Friday, April 26, 2013

Radiation Adventures

Thanks to the Thyrogen protocol, I was able to do the RAI therapy without going off my synthetic thyroid hormone for a month (and therefore missing a month of life by being too hypothyroid to get out of bed).
The 2nd $2K shot... I call this one "Lefty"

I got to UAB early on Wednesday morning and tried to navigate my way to admitting.

Concourse A? Like the airport?

The admitting waiting room

Then they got an escort to take me to my room on the ninth floor. Not that kind of escort. UAB is so big that they have a whole team of people who just help you find your way from one place to another. 

I'd read that everything would be covered in plastic, but that didn't prepare me to see everything covered in plastic. 
The entire floor was covered.

The phone and phone cords

The rolling table thingy

But look! They provided all sorts of goodies.

The call button thingy and its cord

The chair

The door knob

EVERYTHING was covered in plastic

The door pulls

The shower? The shower has to be covered? 
And this super-cool trash can inspires all sorts of confidence.
UAB is different from EAMC. It's much bigger, obviously, but there are other differences. Meals are very different. At EAMC, they give you a menu card and you circle what you want. Then, they bring it at meal time. At UAB, they call it room service:

You order whatever you want and they bring it when you order it. It's still hospital food, but the concept is great:

I took this picture of the hallway before they dosed me so that I could remember what it looked like outside the door:
What up, 9 North! 
This wing is apparently a long-term care wing. The people who aren't radioactive seem to stay for a while. They have a laundry room and a communal kitchen for patients and guests. I met one guy who was there for his sixth quadruple bypass. He was about my age, and he knew he wasn't going home. That was tough. We chatted through the door before they brought in the radioactive pill:

My homey little room
The nurses and techs were allowed to be in my room for no more than twenty minutes per day. Yeesh. This is the instruction sheet on the door for what they had to do to enter or leave my room:

Then they brought in the pill. It was in a little test tube, and the test tube was sealed inside this big, lead container:

They unsealed it, and I had to swallow it as quickly as possible so we were all exposed to the pill as little as possible.
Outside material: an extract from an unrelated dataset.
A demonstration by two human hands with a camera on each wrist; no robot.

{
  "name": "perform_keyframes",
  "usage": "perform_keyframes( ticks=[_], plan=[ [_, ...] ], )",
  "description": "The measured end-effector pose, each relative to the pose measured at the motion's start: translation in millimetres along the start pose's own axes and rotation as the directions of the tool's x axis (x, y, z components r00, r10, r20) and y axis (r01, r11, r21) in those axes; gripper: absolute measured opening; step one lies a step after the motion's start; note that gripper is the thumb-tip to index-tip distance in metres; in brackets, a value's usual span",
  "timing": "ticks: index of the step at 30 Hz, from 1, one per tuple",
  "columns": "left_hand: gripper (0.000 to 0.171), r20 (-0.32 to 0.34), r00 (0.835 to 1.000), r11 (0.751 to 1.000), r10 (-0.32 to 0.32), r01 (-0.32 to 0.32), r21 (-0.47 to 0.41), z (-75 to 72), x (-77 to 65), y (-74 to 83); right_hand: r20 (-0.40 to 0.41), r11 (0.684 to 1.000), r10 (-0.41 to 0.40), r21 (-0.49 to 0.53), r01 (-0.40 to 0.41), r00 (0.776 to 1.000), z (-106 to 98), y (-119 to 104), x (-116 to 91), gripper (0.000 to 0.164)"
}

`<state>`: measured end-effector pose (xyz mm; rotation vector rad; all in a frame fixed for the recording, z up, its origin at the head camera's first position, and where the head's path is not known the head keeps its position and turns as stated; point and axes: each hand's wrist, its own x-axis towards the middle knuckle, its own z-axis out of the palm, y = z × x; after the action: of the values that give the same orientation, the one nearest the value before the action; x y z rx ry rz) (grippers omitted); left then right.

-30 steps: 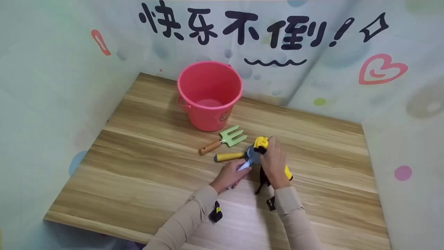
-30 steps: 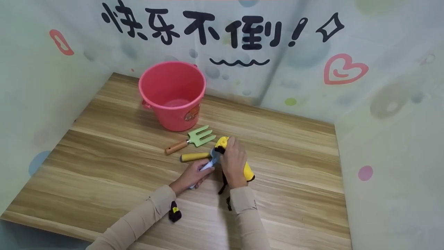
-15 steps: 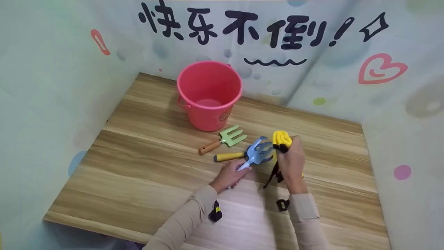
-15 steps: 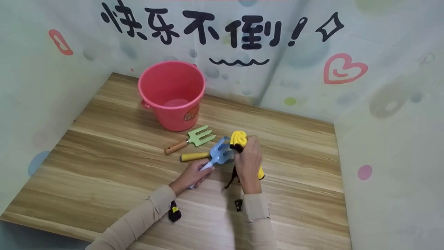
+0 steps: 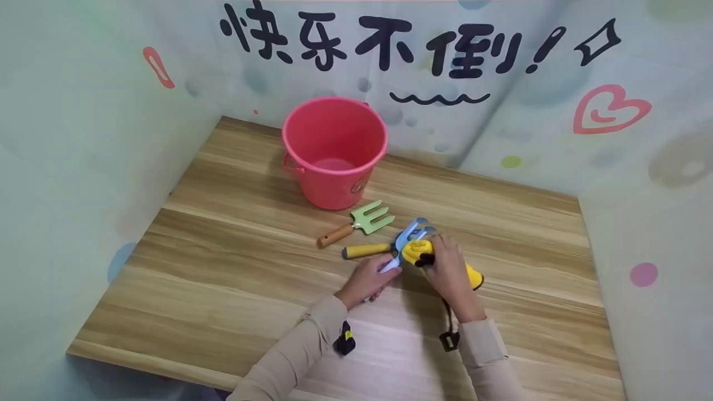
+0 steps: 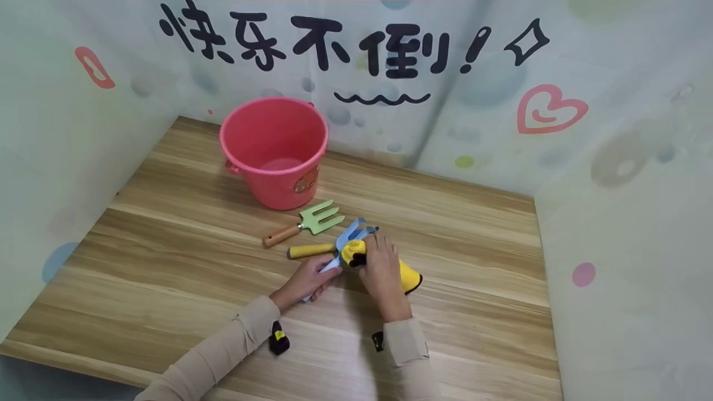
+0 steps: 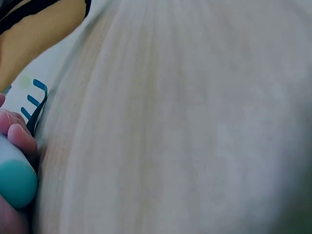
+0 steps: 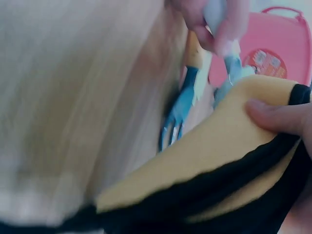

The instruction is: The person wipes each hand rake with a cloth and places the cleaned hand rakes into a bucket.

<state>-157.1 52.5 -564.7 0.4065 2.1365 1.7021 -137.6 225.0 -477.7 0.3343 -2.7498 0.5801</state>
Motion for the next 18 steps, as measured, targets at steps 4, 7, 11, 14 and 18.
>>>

Then we all watched to see if I would throw it up: 
This is the closest any doctor or nurse would get to me in the room unless they had to take a blood pressure or something.

I didn't throw it up. 

Then the dude with the geiger counter came to check my levels and establish how radioactive I was right after the dose. 
Radiation level: pretty darn high
He said, "I'mma tell you what your husband already know. You hot."

The best part of RAI is that the doctors tell you to keep candy in your mouth as much as possible. It's like eating popsicles after getting your tonsils out. After fourteen days on the low iodine diet, I was not about to argue with those orders.

The point of the candy is to keep the radioiodine from damaging the salivary glands. Iodine is absorbed by the thyroid and the salivary glands. We want the thyroid to soak up the radioiodine (and die), but we don't want the salivary glands to collect it. Then, I'd lose my sense of taste which is not good for an aspiring baker. So we use candy to keep the saliva production up.

All the radioiodine that isn't absorbed by the thyroid has to be processed out. In order to be released from the hospital, I had to get my geiger reading way down. That meant drinking:

Boom! I cleared my geigers on the first try! For posterity, in the 21 hours between getting dosed and clearing my geigers, I drank:
144 oz water
9 cans of soda
1 cup of coffee
1 glass of tea
1 cup of grape juice
2 cups of cranberry juice
I took three showers
And I slept 12 hours.

This was my room:

Now I'm at my mom's, living in the (perfectly lovely, finished) basement apartment. I'm drinking water, taking showers, and sucking candy to try to clear as much radiation as possible for when I go home next week. This is the hardest part. I feel fine. I can't see, taste, or feel anything different from normal. But I have to be away from my husband and kids for a week. I miss them.

I go back for the full body scan next Wednesday. Then I can go home. Meanwhile, it's tv and computer for me. It's like spring break all over again.